Si l'on connait l'usage qui a été fait de goudron de pin, dans les pharmacopées anciennes (Zopissa, goudron de Norvège, eau de goudron, tjärpastiller, etc., la créosote de pin), on connaît moins les utilisations hydrothermales de la résine de pin et les pastilles à la résine de Pinus mugo. Le thermalisme au Pinus mugo aurait été initié par des bucherons-peggiers sur le mont Le Glandasse dans la Drôme en France, qui auraient découvert de manière accidentelle les vertus anti-rhumatismale des vapeurs émanant de leurs fours à poix[39].

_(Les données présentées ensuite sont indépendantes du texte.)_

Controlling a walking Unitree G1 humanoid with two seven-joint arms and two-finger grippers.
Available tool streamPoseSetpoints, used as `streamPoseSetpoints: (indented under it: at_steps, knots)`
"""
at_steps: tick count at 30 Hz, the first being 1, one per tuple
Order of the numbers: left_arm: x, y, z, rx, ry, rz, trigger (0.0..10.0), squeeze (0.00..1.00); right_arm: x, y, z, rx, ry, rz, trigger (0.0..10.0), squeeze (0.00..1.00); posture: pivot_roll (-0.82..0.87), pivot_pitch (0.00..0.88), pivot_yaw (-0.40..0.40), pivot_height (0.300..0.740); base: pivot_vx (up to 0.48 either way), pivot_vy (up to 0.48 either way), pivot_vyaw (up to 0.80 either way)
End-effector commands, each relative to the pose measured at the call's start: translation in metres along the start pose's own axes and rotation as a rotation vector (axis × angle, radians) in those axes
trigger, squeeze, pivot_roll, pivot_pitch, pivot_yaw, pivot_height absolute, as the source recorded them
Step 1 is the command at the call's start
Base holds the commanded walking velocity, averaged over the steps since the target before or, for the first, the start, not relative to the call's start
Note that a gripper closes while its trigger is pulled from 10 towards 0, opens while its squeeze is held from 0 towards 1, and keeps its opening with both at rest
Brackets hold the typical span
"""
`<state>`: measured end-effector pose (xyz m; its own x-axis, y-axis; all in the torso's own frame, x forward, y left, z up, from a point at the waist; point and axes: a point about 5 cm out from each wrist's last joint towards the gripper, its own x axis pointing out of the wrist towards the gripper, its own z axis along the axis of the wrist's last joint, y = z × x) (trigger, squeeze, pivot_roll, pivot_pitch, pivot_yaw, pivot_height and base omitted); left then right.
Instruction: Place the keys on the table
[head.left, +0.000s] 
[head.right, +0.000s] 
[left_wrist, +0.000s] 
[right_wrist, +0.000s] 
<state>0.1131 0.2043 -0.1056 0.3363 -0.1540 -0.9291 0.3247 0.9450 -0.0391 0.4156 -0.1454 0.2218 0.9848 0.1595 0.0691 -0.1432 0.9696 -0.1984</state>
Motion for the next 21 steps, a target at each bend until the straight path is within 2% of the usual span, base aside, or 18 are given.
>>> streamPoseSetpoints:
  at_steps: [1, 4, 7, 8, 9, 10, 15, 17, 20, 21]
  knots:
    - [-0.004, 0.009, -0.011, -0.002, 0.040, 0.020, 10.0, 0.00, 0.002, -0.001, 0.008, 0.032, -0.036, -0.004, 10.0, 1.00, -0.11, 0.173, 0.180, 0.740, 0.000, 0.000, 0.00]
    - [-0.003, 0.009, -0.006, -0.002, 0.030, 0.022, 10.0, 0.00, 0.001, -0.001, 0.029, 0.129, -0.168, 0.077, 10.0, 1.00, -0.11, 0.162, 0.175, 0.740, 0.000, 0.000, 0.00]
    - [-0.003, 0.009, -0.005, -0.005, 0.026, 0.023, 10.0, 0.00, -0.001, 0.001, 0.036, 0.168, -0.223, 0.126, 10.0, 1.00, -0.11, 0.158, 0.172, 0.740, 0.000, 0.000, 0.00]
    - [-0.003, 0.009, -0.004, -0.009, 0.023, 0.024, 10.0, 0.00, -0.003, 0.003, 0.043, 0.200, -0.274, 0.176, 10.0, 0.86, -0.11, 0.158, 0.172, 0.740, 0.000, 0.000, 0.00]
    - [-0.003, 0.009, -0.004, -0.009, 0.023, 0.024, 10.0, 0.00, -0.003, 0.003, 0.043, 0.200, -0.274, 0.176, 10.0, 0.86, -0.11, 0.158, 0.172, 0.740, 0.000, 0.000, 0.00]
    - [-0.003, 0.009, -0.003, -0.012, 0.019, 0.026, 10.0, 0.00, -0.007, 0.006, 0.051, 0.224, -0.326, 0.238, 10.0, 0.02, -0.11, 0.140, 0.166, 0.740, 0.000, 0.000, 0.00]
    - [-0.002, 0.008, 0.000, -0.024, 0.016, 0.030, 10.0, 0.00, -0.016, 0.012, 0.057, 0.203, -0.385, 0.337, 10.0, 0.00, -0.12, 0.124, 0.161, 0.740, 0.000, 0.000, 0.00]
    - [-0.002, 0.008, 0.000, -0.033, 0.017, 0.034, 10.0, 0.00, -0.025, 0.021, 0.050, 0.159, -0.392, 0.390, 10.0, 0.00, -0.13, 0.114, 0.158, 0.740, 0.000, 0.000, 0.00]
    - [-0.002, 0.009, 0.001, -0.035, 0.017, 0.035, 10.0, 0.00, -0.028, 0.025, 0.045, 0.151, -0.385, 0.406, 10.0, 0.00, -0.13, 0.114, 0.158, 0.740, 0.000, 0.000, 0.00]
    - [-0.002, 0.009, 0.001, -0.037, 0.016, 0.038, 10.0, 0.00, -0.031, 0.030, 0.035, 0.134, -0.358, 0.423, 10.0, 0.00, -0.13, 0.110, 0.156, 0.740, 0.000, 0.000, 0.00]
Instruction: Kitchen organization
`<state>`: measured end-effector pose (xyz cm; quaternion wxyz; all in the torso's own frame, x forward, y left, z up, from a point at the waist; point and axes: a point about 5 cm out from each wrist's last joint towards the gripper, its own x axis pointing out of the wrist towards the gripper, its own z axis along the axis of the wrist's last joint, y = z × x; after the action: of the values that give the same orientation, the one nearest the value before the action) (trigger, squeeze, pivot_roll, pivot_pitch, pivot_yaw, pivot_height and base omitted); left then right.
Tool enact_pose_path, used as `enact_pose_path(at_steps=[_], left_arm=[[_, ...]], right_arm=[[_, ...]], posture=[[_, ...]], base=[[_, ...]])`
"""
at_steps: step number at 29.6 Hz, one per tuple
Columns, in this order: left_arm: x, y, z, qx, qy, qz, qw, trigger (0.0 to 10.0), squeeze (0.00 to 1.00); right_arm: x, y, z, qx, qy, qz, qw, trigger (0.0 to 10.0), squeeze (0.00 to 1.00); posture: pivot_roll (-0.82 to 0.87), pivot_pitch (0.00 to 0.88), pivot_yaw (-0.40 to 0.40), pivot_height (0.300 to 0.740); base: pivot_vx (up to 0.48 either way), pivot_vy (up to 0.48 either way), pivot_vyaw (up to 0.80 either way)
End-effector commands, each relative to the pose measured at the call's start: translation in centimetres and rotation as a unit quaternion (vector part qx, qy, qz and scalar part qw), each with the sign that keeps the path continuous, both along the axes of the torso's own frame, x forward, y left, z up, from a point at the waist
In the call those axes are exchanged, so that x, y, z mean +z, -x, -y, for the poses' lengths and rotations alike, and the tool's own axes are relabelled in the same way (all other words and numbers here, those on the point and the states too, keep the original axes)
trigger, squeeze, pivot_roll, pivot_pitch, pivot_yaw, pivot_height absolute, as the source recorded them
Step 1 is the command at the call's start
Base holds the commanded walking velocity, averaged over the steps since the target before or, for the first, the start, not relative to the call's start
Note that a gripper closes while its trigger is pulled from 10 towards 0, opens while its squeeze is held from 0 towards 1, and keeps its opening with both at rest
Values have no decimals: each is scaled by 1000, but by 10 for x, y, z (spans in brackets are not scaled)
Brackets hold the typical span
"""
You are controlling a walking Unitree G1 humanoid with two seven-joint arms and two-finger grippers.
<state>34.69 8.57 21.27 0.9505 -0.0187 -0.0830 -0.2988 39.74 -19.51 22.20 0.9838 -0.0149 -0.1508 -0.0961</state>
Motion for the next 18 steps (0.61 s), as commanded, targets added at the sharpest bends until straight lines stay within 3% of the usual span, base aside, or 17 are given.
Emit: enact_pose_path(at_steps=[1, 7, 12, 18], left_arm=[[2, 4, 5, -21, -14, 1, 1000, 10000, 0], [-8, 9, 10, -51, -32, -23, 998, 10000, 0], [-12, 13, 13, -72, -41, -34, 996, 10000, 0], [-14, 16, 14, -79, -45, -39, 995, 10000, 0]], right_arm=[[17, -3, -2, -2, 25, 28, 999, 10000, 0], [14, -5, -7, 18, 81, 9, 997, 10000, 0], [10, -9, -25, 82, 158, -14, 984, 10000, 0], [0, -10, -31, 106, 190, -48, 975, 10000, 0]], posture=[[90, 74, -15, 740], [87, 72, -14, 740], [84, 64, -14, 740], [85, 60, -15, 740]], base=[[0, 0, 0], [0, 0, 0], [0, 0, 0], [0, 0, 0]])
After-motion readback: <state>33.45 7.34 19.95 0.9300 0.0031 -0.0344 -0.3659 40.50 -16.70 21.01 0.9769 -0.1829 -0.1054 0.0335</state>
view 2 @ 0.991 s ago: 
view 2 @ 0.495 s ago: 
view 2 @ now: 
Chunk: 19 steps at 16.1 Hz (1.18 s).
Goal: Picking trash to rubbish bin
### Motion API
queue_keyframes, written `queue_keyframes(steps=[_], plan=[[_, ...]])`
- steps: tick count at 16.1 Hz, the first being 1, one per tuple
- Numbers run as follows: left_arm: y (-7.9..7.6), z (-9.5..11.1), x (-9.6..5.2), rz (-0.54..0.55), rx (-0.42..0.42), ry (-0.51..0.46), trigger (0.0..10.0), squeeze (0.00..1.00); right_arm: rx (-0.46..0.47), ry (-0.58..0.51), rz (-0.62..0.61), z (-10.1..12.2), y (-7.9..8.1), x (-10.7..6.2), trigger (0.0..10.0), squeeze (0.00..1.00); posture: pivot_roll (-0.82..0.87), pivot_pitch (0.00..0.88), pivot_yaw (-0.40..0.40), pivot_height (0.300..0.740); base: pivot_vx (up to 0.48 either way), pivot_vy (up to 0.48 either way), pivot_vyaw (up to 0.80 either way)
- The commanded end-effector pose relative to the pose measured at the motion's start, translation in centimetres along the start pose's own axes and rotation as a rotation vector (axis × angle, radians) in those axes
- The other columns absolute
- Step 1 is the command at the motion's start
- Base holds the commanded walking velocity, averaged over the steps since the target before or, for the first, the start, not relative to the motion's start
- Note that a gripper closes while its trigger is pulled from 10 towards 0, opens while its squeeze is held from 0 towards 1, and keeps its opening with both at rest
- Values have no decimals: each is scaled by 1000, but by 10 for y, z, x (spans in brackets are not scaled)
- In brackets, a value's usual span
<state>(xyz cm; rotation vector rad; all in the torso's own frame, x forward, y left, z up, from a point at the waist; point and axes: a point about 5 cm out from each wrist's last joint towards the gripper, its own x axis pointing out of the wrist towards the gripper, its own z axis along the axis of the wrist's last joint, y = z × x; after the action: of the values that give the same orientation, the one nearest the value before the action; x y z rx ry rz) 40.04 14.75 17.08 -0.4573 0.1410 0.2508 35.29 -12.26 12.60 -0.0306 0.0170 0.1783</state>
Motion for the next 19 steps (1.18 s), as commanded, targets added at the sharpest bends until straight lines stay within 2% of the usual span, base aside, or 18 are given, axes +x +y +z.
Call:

Les gaz manufacturés ont été fabriqués à partir de la fin du XVIIIe siècle, utilisés d'abord pour éclairage, par la suite comme combustible. Le gaz de houille est le plus répandu et le plus connu d'entre-eux, mais d'autres gaz ont été produits à partir de bois, de tourbe, de résine aussi, etc. Des expériences réalisées à Anvers vers 1837 montrent que le pouvoir éclairant du gaz de résine est deux fois supérieur au gaz de houille. Ainsi, la ville de Gand est dans un premier temps éclairée au gaz de résine; mais ce gaz ne donnant aucun résidu (la houille donne du coke, qui se vend aussi cher que la houille elle-même, de sorte que le gaz ne coûte presque rien), l'Imperial Continental Gas Association responsable de l'éclairage à Gand, abandonna le gaz de résine pour le gaz de houille[40]. Le gaz de résine ne contient pas comme le gaz de houille le sulfure d'hydrogène et ne doit donc pas être épuré pour cet objet[1]. On trouve dans les produits condensés du gaz de résine, une huile fixe brune et une huile essentielle très volatile, que l'on peut épurer; toutes ces huiles peuvent s'appliquer à la peinture, et la dernière dans la préparation des vernis.